* Task requirements *
Within the data beneath, some lines may hold the word "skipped". Give the number of those lines and nothing else.

* Records for this task *
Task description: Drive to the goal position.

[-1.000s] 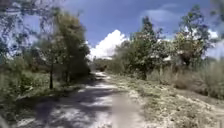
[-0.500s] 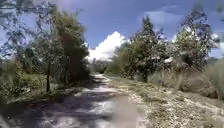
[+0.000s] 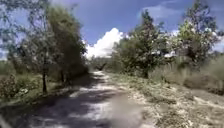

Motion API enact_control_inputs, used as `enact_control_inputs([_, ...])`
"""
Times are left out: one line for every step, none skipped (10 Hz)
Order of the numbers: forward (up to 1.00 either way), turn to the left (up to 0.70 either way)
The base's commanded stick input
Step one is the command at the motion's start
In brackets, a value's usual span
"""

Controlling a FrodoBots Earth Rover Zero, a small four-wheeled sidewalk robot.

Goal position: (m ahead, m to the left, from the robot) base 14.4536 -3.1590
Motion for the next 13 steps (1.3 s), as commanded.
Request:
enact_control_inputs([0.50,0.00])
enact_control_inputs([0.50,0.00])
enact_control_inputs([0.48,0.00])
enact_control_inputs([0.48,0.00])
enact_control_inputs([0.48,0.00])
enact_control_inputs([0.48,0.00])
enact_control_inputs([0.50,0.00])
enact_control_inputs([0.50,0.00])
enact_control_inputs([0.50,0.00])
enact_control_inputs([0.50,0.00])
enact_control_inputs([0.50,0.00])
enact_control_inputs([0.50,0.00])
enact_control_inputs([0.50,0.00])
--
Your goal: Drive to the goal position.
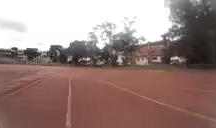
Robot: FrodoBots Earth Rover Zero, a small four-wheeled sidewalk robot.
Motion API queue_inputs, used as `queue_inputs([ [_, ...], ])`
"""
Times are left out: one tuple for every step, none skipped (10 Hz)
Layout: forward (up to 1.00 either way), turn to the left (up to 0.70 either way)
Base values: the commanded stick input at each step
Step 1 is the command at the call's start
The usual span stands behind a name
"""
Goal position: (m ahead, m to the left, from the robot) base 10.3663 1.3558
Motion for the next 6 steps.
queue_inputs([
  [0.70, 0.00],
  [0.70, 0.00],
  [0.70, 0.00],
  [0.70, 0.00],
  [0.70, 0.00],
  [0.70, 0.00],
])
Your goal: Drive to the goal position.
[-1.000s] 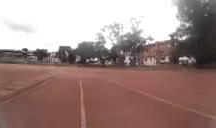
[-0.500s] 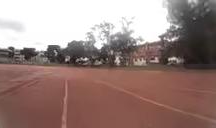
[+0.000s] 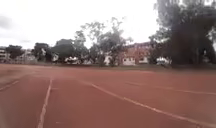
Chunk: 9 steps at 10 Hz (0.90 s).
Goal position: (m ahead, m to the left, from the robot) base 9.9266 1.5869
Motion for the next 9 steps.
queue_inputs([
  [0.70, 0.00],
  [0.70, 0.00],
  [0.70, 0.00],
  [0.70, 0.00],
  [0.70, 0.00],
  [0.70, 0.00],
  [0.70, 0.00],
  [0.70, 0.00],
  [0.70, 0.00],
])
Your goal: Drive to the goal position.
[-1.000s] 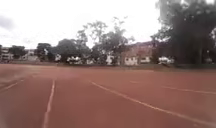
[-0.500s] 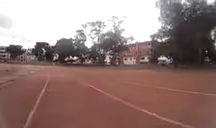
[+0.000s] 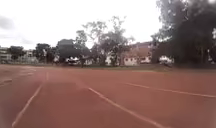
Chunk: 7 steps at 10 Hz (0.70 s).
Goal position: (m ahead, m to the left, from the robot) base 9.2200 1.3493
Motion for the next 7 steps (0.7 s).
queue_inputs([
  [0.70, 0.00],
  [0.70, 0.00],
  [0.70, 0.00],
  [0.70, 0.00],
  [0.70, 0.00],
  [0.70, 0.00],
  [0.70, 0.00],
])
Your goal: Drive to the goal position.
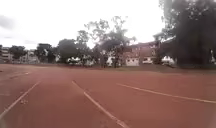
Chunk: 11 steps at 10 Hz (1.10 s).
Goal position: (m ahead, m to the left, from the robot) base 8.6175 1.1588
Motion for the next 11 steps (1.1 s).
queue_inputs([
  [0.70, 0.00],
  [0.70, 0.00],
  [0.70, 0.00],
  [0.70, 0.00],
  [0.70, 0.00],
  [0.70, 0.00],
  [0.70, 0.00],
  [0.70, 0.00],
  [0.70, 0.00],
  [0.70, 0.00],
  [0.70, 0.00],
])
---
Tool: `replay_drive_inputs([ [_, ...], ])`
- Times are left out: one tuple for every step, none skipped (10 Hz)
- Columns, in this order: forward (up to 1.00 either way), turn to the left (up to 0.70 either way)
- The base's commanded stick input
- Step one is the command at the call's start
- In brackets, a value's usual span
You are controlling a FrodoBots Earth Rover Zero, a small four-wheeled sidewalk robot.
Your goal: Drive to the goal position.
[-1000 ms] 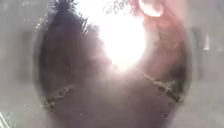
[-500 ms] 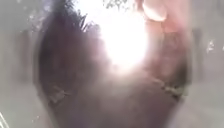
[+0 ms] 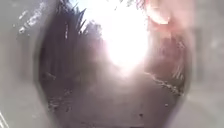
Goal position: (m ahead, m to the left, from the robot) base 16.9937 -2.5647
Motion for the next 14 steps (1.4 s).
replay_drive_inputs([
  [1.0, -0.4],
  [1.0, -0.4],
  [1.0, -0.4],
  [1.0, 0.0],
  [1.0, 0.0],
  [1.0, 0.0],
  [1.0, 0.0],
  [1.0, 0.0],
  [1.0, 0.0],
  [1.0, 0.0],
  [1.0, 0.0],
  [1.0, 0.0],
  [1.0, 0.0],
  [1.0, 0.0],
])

* Result of the task *
3